*Problem to work on*
Skip the images and print the listing exactly.

*Raw data*
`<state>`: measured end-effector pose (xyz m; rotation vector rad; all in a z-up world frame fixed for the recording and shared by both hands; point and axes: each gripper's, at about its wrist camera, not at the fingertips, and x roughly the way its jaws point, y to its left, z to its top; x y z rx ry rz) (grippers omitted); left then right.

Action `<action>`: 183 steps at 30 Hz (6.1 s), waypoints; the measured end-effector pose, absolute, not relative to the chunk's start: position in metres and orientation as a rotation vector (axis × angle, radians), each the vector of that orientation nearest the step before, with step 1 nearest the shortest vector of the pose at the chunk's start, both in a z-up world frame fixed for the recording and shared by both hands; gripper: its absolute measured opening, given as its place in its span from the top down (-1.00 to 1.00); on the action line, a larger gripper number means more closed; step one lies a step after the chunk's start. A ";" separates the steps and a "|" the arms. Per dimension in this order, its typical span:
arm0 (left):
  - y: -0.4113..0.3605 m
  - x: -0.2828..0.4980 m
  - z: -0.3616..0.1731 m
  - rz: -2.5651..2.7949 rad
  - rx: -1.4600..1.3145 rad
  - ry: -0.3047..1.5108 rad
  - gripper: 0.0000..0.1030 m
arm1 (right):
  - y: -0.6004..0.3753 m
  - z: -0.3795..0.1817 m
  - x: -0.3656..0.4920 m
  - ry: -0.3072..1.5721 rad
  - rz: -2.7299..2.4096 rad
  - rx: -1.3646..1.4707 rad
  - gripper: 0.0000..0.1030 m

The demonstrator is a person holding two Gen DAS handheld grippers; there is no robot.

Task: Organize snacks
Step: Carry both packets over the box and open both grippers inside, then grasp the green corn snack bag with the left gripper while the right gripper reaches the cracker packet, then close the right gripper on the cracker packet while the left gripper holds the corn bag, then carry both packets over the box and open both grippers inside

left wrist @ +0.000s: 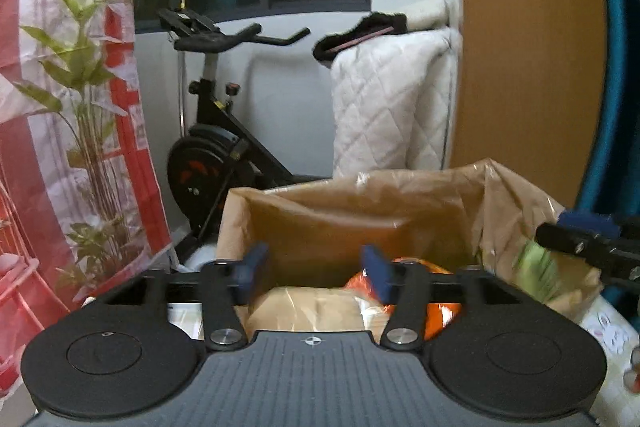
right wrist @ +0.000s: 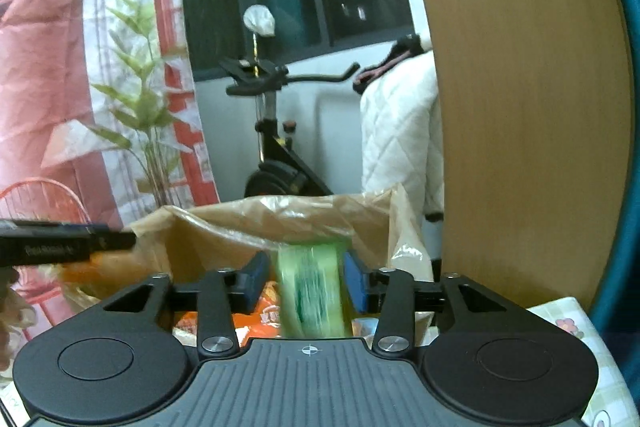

*Output of the task*
`<state>`: measured end-effector pose (xyz m; rotation vector rad; all in a z-up world frame fixed for the recording and shared by both hands; point and axes: each gripper's, at about its wrist camera, not at the fingertips, and x roughly the way its jaws point, y to its left, z to its top; x y z rx ry rz) (grippers omitted); left then right.

Action `<action>`: 183 steps at 30 Hz (6.1 s), waypoints; the measured end-effector pose, absolute, not relative to the chunk's start: position in metres and orientation as a rotation vector (axis × angle, radians), each the vector of that orientation nearest the step before, with step 1 nearest the shortest vector of the pose at the chunk's start, both in a z-up world frame fixed for the recording and shared by both hands; gripper: its absolute measured opening, given as its place in its span from the top down (-1.00 to 1.00); on the action line, a larger gripper number means more closed; step one lies a step after the chunk's start. A ";" separates the steps and a "|" the arms. Per dimension in this order, its typical span:
arm0 (left):
  - y: -0.4113..0.3605 m
  - x: -0.2828..0.4980 m
  - z: -0.3616..0.1731 m
  - rz: -2.5651..2.7949 rad
  - rx: -1.4600..1.3145 rad
  - ry: -0.3047..1.5108 rad
  - gripper: 0.0000..0.1030 m
arm1 (right):
  - y: -0.6004..0.3753 m
  - z: -0.3795..0.1817 m
  - x: -0.3656..0.4920 m
  - ry: -0.3072..1.5721 rad
  - rz: -2.7299..2.4096 rad
  - rx: -1.3646..1.4707 rad
  - gripper: 0.0000..0.1030 m

The demonstrator is a person holding two Gen DAS handheld grippers; there is no robot.

Task: Organize snacks
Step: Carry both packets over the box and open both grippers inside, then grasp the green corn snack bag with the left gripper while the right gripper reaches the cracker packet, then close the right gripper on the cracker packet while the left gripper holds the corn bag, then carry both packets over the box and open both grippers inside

left wrist @ +0.000s: 
right wrist @ +0.000s: 

Nothing remains to be added to the answer.